A Multicenter Study of Oral Versus Intravenous Hydration in AIDS Patients With CMV Retinitis Treated With Foscavir (Foscarnet Sodium)

Inclusion Criteria Patients must have: * Documented HIV infection. * Recent diagnosis of CMV retinitis, by ophthalmoscopic appearance, that requires induction therapy. * No corneal, lens, or vitreous opacification that precludes examination of the fundi. * No evidence of other end organ CMV infection. * No evidence of tuberculous, diabetic, or hypertensive retinopathy.

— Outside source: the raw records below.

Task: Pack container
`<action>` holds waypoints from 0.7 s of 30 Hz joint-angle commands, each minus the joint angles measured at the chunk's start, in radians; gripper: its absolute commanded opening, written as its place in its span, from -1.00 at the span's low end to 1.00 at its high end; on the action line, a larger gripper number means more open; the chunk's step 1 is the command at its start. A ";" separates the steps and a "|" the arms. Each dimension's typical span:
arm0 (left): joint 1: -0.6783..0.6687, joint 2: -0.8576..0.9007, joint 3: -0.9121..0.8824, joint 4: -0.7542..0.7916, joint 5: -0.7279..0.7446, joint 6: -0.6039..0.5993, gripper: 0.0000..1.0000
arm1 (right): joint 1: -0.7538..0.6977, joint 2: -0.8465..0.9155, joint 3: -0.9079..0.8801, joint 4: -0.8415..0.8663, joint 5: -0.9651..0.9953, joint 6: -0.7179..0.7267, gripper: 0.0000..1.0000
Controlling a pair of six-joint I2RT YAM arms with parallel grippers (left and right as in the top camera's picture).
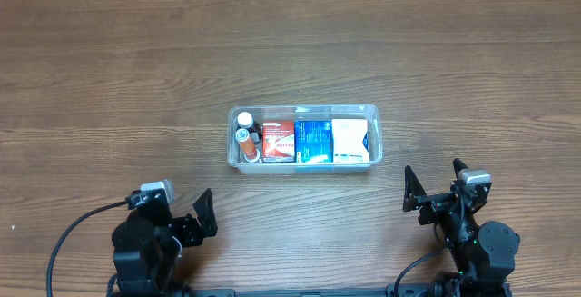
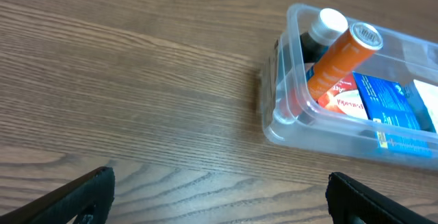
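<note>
A clear plastic container (image 1: pixel 375 115) sits mid-table, filled with an orange tube (image 2: pixel 341 61), a white-capped bottle (image 2: pixel 324 27), a red box (image 1: pixel 278 140), a blue box (image 1: pixel 314 141) and a white box (image 1: pixel 349 140). My left gripper (image 1: pixel 178 213) rests low at the table's near left, open, nothing between its fingers; its wrist view looks at the container's left end (image 2: pixel 287 107). My right gripper (image 1: pixel 434 184) stands open at the near right, empty.
Bare wood-grain table (image 1: pixel 136 79) surrounds the container on all sides. The left arm's black cable (image 1: pixel 68 233) loops at the near-left edge. A pale wall strip runs along the far edge.
My left arm has gone from raised high at the left edge, close under the overhead camera, to low at the near left of the table. Container and right arm are unchanged.
</note>
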 commanded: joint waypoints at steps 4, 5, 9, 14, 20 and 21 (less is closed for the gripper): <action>0.005 -0.137 -0.109 0.043 0.021 -0.018 1.00 | 0.000 -0.010 -0.005 0.006 -0.005 0.000 1.00; 0.005 -0.154 -0.130 0.055 0.021 -0.018 1.00 | 0.000 -0.010 -0.005 0.006 -0.005 0.000 1.00; 0.005 -0.172 -0.176 0.080 -0.013 -0.017 1.00 | 0.000 -0.010 -0.005 0.006 -0.005 0.000 1.00; 0.005 -0.169 -0.176 0.076 -0.013 -0.017 1.00 | 0.000 -0.010 -0.005 0.006 -0.005 0.000 1.00; 0.005 -0.169 -0.176 0.076 -0.013 -0.017 1.00 | 0.000 -0.010 -0.005 0.006 -0.005 0.000 1.00; 0.005 -0.169 -0.176 0.076 -0.013 -0.017 1.00 | 0.000 -0.010 -0.005 0.006 -0.005 0.000 1.00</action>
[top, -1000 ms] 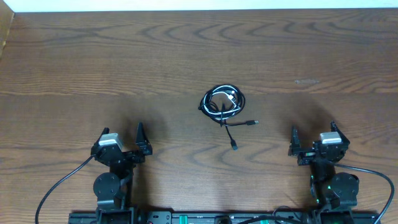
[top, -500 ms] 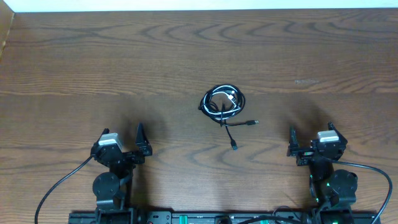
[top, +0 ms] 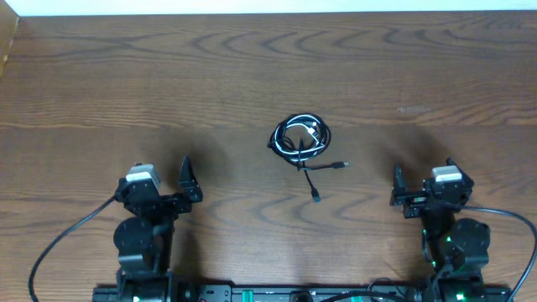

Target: Untangle cables

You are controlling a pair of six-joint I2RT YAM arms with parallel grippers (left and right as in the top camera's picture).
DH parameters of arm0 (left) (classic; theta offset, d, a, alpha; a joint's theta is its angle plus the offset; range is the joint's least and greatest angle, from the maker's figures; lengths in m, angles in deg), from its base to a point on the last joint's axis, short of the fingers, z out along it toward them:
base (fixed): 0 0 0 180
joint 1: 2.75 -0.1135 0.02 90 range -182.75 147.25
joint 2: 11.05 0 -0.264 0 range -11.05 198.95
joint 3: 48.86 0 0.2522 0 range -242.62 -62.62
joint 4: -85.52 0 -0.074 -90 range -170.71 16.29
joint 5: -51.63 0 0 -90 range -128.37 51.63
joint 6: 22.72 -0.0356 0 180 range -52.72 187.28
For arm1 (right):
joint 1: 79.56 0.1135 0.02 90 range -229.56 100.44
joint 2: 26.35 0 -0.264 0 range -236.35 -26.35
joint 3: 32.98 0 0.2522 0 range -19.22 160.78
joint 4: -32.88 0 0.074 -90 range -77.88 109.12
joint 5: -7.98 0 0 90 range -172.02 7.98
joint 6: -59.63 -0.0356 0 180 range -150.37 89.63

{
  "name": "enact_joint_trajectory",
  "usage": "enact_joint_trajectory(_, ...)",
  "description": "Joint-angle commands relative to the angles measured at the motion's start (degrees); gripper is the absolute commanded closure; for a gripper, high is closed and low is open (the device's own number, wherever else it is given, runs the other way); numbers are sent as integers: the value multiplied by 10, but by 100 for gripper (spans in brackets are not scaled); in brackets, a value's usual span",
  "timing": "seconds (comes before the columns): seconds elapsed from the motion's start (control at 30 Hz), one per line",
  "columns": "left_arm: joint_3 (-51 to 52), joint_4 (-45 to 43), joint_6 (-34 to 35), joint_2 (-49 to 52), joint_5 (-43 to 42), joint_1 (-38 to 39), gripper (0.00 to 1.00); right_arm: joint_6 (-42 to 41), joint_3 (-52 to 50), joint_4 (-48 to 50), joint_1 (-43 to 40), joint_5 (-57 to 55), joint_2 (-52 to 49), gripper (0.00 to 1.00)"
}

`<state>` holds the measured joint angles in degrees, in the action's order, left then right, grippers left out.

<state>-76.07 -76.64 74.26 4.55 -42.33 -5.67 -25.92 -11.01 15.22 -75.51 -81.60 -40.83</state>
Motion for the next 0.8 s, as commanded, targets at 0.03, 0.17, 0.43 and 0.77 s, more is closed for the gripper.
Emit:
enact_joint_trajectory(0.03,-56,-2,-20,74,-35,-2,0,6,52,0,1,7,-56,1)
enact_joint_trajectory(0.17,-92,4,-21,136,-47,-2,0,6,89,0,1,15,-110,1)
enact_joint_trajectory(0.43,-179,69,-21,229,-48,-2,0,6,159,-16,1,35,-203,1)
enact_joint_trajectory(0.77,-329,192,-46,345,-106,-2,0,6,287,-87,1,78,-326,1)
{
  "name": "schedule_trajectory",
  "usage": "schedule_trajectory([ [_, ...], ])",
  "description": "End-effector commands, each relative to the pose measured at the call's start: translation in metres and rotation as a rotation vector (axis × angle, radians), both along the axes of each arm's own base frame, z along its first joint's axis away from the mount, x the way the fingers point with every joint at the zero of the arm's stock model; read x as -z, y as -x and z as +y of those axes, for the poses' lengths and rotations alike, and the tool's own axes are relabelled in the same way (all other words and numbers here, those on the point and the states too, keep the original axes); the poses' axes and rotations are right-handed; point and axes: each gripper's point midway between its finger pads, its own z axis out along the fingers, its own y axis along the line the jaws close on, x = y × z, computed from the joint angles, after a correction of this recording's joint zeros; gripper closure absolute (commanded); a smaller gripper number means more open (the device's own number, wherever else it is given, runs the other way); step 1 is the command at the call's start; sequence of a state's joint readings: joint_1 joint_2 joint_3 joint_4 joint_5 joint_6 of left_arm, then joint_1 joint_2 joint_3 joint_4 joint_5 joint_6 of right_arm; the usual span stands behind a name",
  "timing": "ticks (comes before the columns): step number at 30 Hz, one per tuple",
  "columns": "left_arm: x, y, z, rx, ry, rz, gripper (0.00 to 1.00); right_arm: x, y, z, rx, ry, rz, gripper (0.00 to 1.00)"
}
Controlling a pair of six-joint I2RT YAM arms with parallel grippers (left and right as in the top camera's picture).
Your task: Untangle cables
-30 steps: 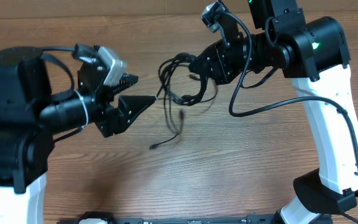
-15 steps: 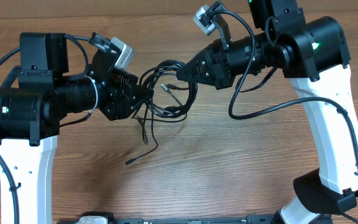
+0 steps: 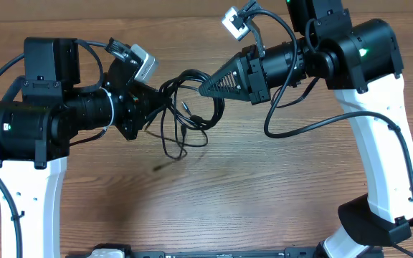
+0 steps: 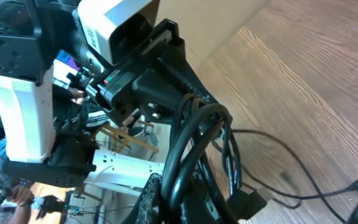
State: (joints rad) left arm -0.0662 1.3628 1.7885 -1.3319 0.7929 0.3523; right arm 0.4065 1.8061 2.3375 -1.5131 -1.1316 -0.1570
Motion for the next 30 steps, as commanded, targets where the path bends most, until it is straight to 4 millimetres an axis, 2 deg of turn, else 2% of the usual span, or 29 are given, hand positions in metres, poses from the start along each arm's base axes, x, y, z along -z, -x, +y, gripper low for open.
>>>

Exclusion Criteria Co-existing Condition: Patients with the following symptoms or conditions are excluded: * Clinically significant cardiac, pulmonary, neurologic, gastrointestinal or renal impairment that would prevent adequate voluntary oral hydration (e.g., intubation, coma, status post-gastrectomy, colon resection, gastrointestinal tumors, malabsorption, chronic diarrhea) OR with which hydration would be hazardous (e.g., congestive heart failure). * Known allergy to foscarnet or related compounds. * Considered noncompliant or unreliable for study participation. Concurrent Medication: Excluded: * Any investigational drug. * Potentially nephrotoxic drugs (e.g., amphotericin B, aminoglycosides, cisplatin). Prior Medication: Excluded: * Any investigational drug within 28 days prior to study entry. * Potentially nephrotoxic drugs (e.g., amphotericin B, aminoglycosides, cisplatin) within 7 days prior to study entry.